Task goal: The records that follow must all be duplicated exactly.

Data extracted from a collection:
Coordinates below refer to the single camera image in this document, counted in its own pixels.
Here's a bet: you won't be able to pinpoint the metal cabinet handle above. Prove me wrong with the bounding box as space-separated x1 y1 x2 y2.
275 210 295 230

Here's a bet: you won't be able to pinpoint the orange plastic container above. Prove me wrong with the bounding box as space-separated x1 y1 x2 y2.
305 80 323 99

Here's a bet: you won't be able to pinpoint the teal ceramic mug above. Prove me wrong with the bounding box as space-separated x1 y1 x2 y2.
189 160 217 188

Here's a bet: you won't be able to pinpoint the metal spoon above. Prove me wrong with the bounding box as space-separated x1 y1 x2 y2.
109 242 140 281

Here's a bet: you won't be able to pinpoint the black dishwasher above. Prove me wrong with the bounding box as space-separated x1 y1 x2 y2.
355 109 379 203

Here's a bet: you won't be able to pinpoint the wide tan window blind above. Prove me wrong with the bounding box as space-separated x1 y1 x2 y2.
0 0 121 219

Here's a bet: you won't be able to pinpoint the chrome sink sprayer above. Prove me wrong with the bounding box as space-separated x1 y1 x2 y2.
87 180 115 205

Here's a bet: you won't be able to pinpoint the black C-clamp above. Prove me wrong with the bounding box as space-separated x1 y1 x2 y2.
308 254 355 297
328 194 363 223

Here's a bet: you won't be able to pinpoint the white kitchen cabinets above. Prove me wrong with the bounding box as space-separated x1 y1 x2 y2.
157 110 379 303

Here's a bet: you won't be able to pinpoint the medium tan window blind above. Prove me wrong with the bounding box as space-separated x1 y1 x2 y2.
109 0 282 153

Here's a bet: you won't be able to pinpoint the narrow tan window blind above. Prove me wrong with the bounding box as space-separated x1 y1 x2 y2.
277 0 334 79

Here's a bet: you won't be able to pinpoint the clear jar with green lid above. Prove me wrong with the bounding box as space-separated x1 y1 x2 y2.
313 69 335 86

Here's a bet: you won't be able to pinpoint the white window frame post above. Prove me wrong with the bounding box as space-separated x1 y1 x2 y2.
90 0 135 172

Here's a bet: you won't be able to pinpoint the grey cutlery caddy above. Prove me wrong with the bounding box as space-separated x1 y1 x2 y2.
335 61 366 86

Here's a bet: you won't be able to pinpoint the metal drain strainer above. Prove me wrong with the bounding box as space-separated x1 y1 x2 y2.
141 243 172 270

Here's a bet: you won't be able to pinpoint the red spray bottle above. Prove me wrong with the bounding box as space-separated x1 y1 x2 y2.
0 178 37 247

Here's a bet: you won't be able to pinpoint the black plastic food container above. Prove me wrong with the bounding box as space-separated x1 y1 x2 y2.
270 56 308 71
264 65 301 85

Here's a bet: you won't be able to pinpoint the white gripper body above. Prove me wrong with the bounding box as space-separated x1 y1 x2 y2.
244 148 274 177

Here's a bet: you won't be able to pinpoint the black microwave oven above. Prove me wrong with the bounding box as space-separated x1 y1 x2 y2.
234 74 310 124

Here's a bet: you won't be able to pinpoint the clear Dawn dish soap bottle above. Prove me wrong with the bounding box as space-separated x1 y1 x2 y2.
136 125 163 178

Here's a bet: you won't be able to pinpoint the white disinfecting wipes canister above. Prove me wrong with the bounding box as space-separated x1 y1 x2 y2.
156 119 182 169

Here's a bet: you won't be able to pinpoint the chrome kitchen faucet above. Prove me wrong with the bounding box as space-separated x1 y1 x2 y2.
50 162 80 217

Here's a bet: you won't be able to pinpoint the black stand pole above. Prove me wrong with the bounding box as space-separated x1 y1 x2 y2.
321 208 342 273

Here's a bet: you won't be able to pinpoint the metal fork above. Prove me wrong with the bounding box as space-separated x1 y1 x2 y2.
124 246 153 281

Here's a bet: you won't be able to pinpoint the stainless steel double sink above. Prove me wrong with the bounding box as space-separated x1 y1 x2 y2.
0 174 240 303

Final answer:
Coordinates below refer to the single camera image in this document, counted in its own pixels.
Here's a bet: you won't be able to pinpoint the metal cabinet handle above. Prove me wrong with the bounding box as space-separated x1 y1 x2 y2.
275 210 295 230

Here's a bet: you won't be able to pinpoint the orange plastic container above. Prove me wrong with the bounding box as space-separated x1 y1 x2 y2.
305 80 323 99

Here's a bet: you won't be able to pinpoint the teal ceramic mug above. Prove me wrong with the bounding box as space-separated x1 y1 x2 y2.
189 160 217 188

Here's a bet: you won't be able to pinpoint the metal spoon above. Prove me wrong with the bounding box as space-separated x1 y1 x2 y2.
109 242 140 281

Here's a bet: you won't be able to pinpoint the black dishwasher above. Prove me wrong with the bounding box as space-separated x1 y1 x2 y2.
355 109 379 203

Here's a bet: you won't be able to pinpoint the wide tan window blind above. Prove me wrong with the bounding box as space-separated x1 y1 x2 y2.
0 0 121 219

Here's a bet: you won't be able to pinpoint the chrome sink sprayer above. Prove me wrong with the bounding box as space-separated x1 y1 x2 y2.
87 180 115 205

Here's a bet: you won't be able to pinpoint the black C-clamp above. Prove me wrong with the bounding box as space-separated x1 y1 x2 y2.
308 254 355 297
328 194 363 223

Here's a bet: you won't be able to pinpoint the white kitchen cabinets above. Prove me wrong with the bounding box as space-separated x1 y1 x2 y2.
157 110 379 303

Here's a bet: you won't be able to pinpoint the medium tan window blind above. Prove me wrong with the bounding box as space-separated x1 y1 x2 y2.
109 0 282 153

Here's a bet: you won't be able to pinpoint the narrow tan window blind above. Prove me wrong with the bounding box as space-separated x1 y1 x2 y2.
277 0 334 79

Here's a bet: you won't be able to pinpoint the clear jar with green lid above. Prove me wrong with the bounding box as space-separated x1 y1 x2 y2.
313 69 335 86

Here's a bet: you won't be able to pinpoint the white window frame post above. Prove me wrong with the bounding box as space-separated x1 y1 x2 y2.
90 0 135 172

Here's a bet: you won't be able to pinpoint the grey cutlery caddy above. Prove me wrong with the bounding box as space-separated x1 y1 x2 y2.
335 61 366 86

Here's a bet: you won't be able to pinpoint the metal drain strainer above. Prove me wrong with the bounding box as space-separated x1 y1 x2 y2.
141 243 172 270

Here's a bet: you won't be able to pinpoint the red spray bottle above. Prove me wrong with the bounding box as space-separated x1 y1 x2 y2.
0 178 37 247

Here's a bet: you won't be able to pinpoint the black plastic food container above. Prove me wrong with the bounding box as space-separated x1 y1 x2 y2.
270 56 308 71
264 65 301 85

Here's a bet: you won't be able to pinpoint the white gripper body above. Prove me wrong with the bounding box as space-separated x1 y1 x2 y2.
244 148 274 177

Here's a bet: you won't be able to pinpoint the black microwave oven above. Prove me wrong with the bounding box as space-separated x1 y1 x2 y2.
234 74 310 124

Here's a bet: you won't be able to pinpoint the clear Dawn dish soap bottle above. Prove me wrong with the bounding box as space-separated x1 y1 x2 y2.
136 125 163 178

Here's a bet: you won't be able to pinpoint the white disinfecting wipes canister above. Prove me wrong with the bounding box as space-separated x1 y1 x2 y2.
156 119 182 169

Here's a bet: you won't be able to pinpoint the chrome kitchen faucet above. Prove me wrong with the bounding box as space-separated x1 y1 x2 y2.
50 162 80 217

Here's a bet: you won't be able to pinpoint the black stand pole above. Prove me wrong with the bounding box as space-separated x1 y1 x2 y2.
321 208 342 273

Here's a bet: you won't be able to pinpoint the metal fork above. Prove me wrong with the bounding box as space-separated x1 y1 x2 y2.
124 246 153 281

Here's a bet: you won't be able to pinpoint the stainless steel double sink above. Prove me wrong with the bounding box as space-separated x1 y1 x2 y2.
0 174 240 303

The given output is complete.